In the material below, which lines hold the word "rendered"? Pick each one out.

****************************************

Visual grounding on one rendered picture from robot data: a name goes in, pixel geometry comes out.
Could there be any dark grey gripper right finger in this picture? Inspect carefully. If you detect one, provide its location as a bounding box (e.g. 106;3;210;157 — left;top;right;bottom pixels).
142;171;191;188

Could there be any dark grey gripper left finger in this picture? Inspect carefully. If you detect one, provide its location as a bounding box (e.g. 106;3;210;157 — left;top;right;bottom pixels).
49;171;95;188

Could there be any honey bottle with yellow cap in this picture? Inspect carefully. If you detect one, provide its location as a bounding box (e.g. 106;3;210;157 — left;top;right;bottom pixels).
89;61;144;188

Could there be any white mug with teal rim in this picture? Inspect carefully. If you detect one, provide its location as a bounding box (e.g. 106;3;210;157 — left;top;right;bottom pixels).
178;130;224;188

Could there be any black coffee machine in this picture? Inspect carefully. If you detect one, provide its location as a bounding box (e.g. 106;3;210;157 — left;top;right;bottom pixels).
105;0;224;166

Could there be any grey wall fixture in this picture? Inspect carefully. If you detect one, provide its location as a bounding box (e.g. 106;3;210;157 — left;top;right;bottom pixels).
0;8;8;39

****************************************

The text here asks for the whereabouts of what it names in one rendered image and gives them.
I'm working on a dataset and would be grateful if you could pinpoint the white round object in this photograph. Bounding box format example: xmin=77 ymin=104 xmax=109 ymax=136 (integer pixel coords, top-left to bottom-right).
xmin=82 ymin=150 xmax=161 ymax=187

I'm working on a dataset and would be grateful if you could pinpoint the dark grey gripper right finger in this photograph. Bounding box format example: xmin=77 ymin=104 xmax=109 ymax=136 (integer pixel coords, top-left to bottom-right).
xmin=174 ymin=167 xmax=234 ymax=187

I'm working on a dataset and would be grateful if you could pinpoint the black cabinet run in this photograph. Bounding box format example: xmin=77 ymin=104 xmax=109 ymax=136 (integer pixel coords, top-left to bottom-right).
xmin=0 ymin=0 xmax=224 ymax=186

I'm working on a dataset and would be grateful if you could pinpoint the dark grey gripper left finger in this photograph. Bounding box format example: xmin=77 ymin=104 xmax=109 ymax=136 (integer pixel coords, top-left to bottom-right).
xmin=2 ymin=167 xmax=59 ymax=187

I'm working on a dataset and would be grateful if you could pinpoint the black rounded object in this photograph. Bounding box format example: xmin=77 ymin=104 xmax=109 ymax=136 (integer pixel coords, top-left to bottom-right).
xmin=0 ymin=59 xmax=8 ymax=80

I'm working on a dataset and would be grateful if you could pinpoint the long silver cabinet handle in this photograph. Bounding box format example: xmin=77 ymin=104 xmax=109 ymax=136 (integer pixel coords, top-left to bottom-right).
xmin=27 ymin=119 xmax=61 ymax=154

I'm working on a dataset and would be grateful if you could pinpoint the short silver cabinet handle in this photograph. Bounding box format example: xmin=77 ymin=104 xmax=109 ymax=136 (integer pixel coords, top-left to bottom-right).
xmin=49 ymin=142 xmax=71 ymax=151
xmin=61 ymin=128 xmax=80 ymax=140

****************************************

### RESULT:
Visual grounding on one rendered picture from robot data: a name goes in, pixel geometry comes out.
The text here asks for the whereabouts of what it names in one rendered image and gives them.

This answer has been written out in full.